What fate awaits?
Posted on Friday, 1 May 2020 - 12:50pm by Lieutenant T'Lanna Vali
Personal log - T’Lanna Vali, ship’s Psychologist and Counsellor.
I seriously hate talking to a computer about my inner most thoughts but right now it might just help to get my head straight. I haven’t long come back from seeing my mother, I’ve longed for a chance to find her again all these years but with risks being risks I couldn’t even touch her!
My head is a mess! Not a great thing for a Psychologist to say but that’s the honest truth! What I saw in my nightmare has me more afraid than I’m willing to admit to anyone else. It wasn’t anything from my past and it can’t be from my future, not now my mother is dead. But is she really dead?
In my nightmare I was with my mother....she was a Borg Queen! I told her I’d seen her die and she said that Queen’s never die and I have no idea if that’s true or not. I wasn’t alone in my nightmare, both Raith and I shared the same one, and I could never ever face losing him! Especially not that way, not to the Borg!
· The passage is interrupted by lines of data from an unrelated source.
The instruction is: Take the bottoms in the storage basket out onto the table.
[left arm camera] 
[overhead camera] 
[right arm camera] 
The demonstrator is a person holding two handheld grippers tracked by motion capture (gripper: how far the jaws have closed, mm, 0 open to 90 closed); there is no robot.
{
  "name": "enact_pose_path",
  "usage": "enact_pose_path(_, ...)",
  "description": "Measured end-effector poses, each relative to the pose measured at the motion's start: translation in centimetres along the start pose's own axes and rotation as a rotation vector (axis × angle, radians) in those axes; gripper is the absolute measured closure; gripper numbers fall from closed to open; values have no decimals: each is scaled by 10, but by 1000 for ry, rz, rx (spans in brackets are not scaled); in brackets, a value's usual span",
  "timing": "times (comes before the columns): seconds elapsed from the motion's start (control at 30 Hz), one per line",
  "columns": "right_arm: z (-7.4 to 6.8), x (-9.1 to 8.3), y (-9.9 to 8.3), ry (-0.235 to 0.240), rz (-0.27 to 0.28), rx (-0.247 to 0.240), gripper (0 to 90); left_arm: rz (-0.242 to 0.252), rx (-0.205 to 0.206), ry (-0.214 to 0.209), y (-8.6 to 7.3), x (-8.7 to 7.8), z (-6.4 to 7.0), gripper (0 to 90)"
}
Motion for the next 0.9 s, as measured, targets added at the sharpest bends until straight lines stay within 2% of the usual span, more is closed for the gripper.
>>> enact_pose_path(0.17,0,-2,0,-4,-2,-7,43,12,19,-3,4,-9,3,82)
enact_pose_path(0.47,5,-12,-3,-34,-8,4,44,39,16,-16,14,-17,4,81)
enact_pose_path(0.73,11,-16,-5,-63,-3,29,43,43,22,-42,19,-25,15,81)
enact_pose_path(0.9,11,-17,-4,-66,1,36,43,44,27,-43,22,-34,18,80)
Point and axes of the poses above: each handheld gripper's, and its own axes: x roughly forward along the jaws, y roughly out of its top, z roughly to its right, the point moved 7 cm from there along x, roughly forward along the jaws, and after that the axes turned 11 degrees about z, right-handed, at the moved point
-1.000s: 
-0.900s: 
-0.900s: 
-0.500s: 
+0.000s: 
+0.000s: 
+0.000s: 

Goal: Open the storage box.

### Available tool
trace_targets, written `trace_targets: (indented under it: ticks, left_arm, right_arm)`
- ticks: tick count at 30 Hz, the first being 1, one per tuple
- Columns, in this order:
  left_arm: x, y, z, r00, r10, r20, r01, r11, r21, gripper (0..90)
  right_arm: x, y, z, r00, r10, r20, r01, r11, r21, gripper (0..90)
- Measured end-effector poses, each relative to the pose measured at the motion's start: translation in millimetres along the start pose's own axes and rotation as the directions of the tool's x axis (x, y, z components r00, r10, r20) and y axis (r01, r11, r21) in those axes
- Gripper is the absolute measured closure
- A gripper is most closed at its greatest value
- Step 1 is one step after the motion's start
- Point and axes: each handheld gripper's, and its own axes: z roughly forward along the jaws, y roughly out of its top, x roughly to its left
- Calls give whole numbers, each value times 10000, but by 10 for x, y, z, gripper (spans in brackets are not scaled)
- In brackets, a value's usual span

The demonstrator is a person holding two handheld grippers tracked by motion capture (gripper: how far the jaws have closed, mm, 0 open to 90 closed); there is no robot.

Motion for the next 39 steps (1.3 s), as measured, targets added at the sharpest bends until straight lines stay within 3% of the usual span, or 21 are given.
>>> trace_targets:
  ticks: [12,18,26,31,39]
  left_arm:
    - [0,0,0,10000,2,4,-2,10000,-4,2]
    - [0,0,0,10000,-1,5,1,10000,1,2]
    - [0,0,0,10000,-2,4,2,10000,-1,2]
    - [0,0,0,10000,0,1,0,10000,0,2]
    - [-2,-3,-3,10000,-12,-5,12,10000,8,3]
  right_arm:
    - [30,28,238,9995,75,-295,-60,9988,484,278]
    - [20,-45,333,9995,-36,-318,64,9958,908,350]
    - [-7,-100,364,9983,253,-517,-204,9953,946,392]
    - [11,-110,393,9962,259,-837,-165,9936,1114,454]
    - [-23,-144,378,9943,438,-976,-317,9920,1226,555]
Speaking of Raith, the strangest things being people together and it’s certainly done that for us. I feel a connection to Raith the likes of which I’ve never had with anyone. Which makes it all the more special and him, all the more endearing and alluring to me.
On another note I made contact with Jason’s parents to give them the news about their grandchild. To say they were ecstatic was an understatement!! I have to admit I’m giving consideration to letting them look after my baby when I’m off station aboard the ship, but right now that’s months away and I have no doubt that’s going to be a very difficult decision to make. I’m only 7 weeks pregnant and I’m already feeling a maternal attachment to my baby, something I’m enjoying given that this wasn’t planned. I still miss Jason but I know he’d be happy that I’ve found Raith.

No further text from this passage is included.